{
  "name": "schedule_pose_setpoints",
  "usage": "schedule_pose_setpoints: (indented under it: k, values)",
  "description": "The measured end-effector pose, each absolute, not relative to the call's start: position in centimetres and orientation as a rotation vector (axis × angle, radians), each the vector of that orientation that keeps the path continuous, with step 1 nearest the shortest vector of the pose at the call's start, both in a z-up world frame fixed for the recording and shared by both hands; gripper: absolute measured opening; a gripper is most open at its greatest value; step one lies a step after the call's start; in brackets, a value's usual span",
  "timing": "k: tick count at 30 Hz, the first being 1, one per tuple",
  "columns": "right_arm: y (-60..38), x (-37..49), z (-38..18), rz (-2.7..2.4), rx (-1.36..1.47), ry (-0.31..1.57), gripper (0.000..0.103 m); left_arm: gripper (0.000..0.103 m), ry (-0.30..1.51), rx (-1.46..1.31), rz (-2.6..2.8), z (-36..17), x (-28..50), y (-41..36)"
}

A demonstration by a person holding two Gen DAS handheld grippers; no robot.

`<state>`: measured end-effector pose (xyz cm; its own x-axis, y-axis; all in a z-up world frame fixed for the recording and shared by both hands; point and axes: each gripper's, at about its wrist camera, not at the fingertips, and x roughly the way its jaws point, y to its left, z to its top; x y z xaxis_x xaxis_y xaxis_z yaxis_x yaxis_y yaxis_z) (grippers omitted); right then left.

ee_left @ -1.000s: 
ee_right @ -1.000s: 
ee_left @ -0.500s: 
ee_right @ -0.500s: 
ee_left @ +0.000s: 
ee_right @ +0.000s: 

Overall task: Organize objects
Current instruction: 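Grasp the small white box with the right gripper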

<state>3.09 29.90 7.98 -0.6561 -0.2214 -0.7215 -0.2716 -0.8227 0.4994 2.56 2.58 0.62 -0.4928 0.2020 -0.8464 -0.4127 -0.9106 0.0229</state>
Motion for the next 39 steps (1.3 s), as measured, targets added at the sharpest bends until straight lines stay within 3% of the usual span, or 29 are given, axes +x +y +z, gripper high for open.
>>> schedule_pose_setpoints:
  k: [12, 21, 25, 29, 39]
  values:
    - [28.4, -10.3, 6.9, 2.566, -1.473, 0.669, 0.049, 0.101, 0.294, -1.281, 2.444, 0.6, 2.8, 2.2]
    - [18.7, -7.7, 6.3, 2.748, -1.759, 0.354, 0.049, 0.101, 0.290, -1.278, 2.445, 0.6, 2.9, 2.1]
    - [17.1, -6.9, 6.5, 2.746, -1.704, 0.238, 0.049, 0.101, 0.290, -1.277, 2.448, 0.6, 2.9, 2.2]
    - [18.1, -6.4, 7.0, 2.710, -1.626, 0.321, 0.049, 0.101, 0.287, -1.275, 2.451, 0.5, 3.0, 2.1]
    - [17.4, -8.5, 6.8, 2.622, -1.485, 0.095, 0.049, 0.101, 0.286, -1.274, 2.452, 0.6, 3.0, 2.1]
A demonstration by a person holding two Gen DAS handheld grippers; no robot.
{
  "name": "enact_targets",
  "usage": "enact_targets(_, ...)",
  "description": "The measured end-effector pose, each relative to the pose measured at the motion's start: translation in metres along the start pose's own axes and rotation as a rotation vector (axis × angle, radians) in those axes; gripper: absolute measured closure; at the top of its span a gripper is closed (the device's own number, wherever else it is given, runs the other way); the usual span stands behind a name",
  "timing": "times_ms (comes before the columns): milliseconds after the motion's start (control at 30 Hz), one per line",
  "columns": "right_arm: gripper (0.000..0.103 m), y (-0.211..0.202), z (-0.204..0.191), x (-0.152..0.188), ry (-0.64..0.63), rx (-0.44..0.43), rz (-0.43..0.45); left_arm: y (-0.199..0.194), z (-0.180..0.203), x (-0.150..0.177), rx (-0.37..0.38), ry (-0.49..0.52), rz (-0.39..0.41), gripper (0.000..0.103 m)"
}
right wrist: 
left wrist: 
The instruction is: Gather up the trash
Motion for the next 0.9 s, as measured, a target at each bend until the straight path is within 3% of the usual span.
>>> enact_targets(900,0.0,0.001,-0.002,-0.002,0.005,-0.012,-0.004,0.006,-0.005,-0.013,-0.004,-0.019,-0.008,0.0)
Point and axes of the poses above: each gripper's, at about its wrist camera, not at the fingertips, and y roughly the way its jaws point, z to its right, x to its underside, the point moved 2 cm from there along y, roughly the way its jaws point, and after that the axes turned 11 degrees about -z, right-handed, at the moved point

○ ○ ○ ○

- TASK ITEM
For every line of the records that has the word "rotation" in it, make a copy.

- SOLUTION TO THE EXERCISE
  "description": "The measured end-effector pose, each absolute, not relative to the call's start: position in centimetres and orientation as a rotation vector (axis × angle, radians), each the vector of that orientation that keeps the path continuous, with step 1 nearest the shortest vector of the pose at the call's start, both in a z-up world frame fixed for the recording and shared by both hands; gripper: absolute measured opening; a gripper is most open at its greatest value; step one lies a step after the call's start; in brackets, a value's usual span",
  "description": "The measured end-effector pose, each relative to the pose measured at the motion's start: translation in metres along the start pose's own axes and rotation as a rotation vector (axis × angle, radians) in those axes; gripper: absolute measured closure; at the top of its span a gripper is closed (the device's own number, wherever else it is given, runs the other way); the usual span stands behind a name",

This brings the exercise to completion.